=== Begin Enclosure ===

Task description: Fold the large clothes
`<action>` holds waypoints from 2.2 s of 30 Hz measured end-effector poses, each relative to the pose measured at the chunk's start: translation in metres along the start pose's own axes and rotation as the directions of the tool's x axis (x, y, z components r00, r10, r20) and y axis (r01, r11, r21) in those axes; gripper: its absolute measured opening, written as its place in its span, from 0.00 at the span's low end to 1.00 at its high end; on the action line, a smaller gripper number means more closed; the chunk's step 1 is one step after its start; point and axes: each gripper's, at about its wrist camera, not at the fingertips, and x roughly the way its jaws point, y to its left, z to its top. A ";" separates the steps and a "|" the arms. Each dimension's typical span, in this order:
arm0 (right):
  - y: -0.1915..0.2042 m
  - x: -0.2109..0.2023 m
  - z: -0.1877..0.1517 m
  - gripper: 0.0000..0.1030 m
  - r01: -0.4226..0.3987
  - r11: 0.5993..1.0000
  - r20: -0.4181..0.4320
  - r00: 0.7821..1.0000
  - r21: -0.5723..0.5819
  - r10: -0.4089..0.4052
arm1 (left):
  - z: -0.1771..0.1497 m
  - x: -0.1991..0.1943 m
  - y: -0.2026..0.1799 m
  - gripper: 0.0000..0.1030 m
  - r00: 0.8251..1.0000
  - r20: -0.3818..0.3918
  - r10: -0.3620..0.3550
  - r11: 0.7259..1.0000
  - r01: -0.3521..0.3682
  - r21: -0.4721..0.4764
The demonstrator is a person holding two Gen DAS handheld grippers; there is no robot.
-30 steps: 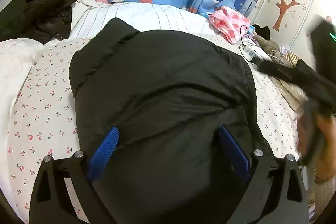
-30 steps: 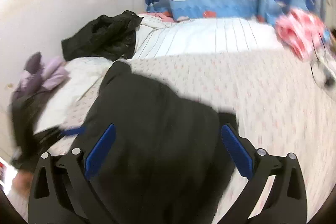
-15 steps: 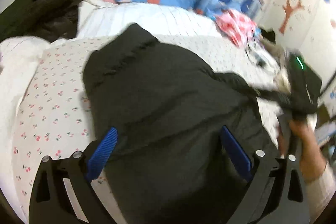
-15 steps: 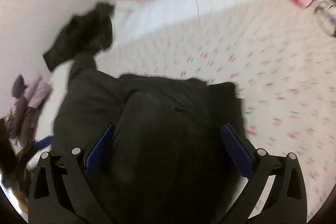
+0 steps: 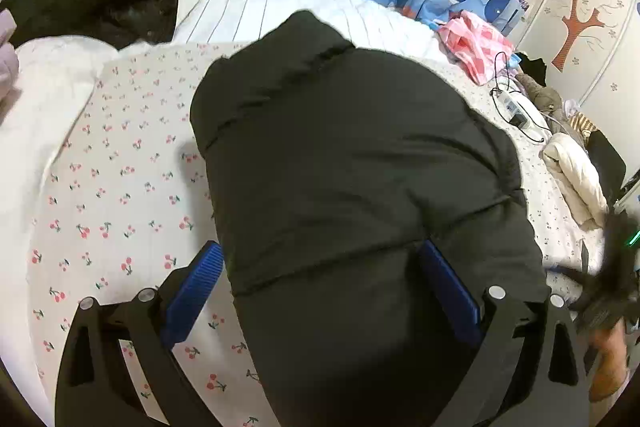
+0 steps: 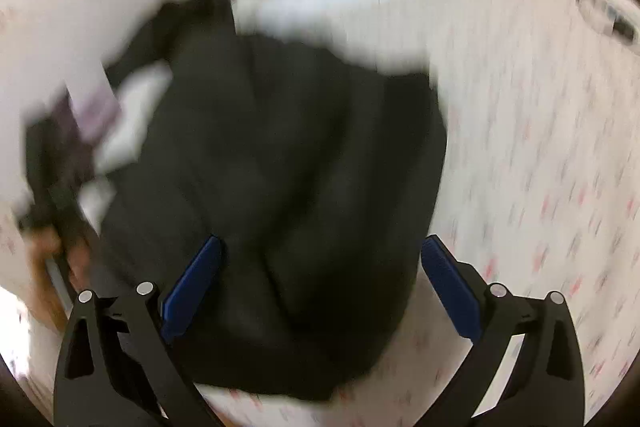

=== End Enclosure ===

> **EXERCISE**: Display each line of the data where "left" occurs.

> **WORKED SOLUTION**:
`<action>` holds waypoints from 2.2 s of 30 Hz measured end-effector poses, each relative to the pose measured at the chunk's start: translation in metres along the start pose's own axes and rotation as the directions of the tool's x axis (x, y, z components r00, r10, r20) and y axis (r01, r11, r21) in those axes; gripper: its absolute measured opening, written as its place in its span, from 0.00 at the span's low end to 1.00 at its high end; on the action line, a smaller gripper number means more closed; the chunk's step 1 is one step after its start; point and axes: each gripper's, at about its wrist camera, not at the fingertips, and x roughly the way its jaws point, y to its left, z to its top. A ";" separates the steps and a "|" the arms. Each dimension's typical span, in this order:
arm1 (left):

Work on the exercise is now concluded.